In February, Free Congress Foundation founder Paul Weyrich made headlines with his letter arguing that Christians should separate themselves from today's "hostile" culture. "I no longer believe that there is a moral majority," he said in what has become one of the most quoted lines in years. "I believe that we probably have lost the culture war."

That same month, a remarkably similar letter was sent out by Bob Simonds, founder and president of Citizens for Excellence in Education. Since founding the organization in 1983, Simonds attempted to radically change public education from the inside, mainly by encouraging conservative Christians to run for school boards. Now, he says, that strategy has failed. "The frightened and woeful cries of godly parents have been, and still are, ignored," he wrote. "Therefore, after 15 years of sincere efforts … the Lord has counseled me, and an impressive array of those associated in ministry have confirmed God's leading, that Christians must exit the public schools as soon as it is feasible and possible" (emphasis his).

So Simonds founded Rescue 2010, a plan to empty public education of Christians in 12 years. In doing so, he joined a small but vocal group of organizations bugling the retreat, including Exodus 2000, Exodus Project, and the Separation of School and State Alliance. The groups have the backing of several prominent evangelical leaders and even a congressman, Colorado's Tom Tancredo (who serves on the House Education Committee), in calling for an end not just for Christians in public schools, but for public schools in general.

These organizations will never convince the majority of Christians to abandon public education, but they will convince a few that, in the words of Exodus 2000 director E. Ray Moore, "it is simply not possible to save the public school system. We must come out of that corrupt system just as the children of Israel left Egypt for the Promised Land." Unfortunately, these groups have taken the hyperbolic rhetoric conservative Christians have used against public schools to its illogical conclusion. If public schools are as evil as some talk-radio hosts would have us believe, drastic action would be warranted. But the situation is not that dire.

In fact, public schools on the whole are improving—academically, socially, and even religiously—often due to Christian involvement (see "Chicago Hope," p. 74).

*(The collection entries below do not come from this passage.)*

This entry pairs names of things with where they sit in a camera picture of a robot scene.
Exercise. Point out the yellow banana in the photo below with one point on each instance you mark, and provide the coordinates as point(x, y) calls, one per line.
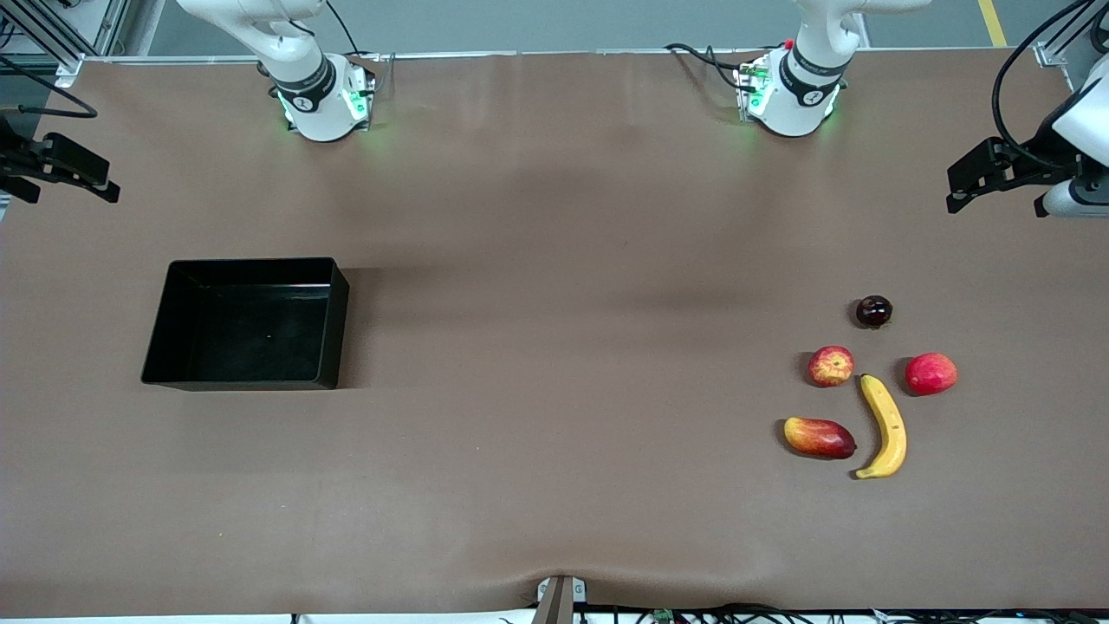
point(888, 429)

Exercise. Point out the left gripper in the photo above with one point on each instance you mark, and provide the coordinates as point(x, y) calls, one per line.
point(1031, 164)

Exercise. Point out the dark purple plum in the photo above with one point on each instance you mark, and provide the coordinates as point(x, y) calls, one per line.
point(873, 311)

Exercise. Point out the red yellow mango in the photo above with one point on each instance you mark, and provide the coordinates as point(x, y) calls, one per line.
point(819, 438)

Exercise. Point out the aluminium frame profile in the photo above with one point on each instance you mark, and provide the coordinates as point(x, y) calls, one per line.
point(1070, 39)
point(52, 35)

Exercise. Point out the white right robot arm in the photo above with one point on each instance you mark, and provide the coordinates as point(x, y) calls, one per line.
point(316, 91)

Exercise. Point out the brown table mat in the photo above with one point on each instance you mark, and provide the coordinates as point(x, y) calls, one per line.
point(554, 485)

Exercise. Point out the red yellow apple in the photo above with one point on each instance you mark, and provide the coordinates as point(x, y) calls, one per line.
point(831, 366)

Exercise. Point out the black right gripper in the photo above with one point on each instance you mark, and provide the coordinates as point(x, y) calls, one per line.
point(19, 161)

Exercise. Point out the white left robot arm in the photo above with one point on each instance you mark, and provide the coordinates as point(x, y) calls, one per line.
point(801, 91)

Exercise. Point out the plain red apple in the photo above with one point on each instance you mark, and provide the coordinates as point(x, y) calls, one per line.
point(930, 373)

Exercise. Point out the black plastic box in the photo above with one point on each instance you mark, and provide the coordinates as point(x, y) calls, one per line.
point(247, 329)

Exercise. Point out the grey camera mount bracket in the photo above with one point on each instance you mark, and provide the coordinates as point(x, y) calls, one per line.
point(560, 598)

The Littleton, Colorado, murders may have grabbed headlines, but they belied the fact that school violence and juvenile homicide rates have dropped significantly. Anecdotes of condom distribution and oral sex in middle schools may outrage parents, but they are far more isolated than the opinion columns suggest. (The journal Family Planning Perspectives recently noted that only 2.2 percent of high schools have condom distribution programs, and 80 percent of these require parental consent.) And murky principles about how much religion is allowed in the public classroom have been fleshed out into concrete guidelines culture warriors on both sides have embraced (they are available at Though confusion still pops up occasionally in the schools, the guidelines have significantly eased the path to conflict resolution.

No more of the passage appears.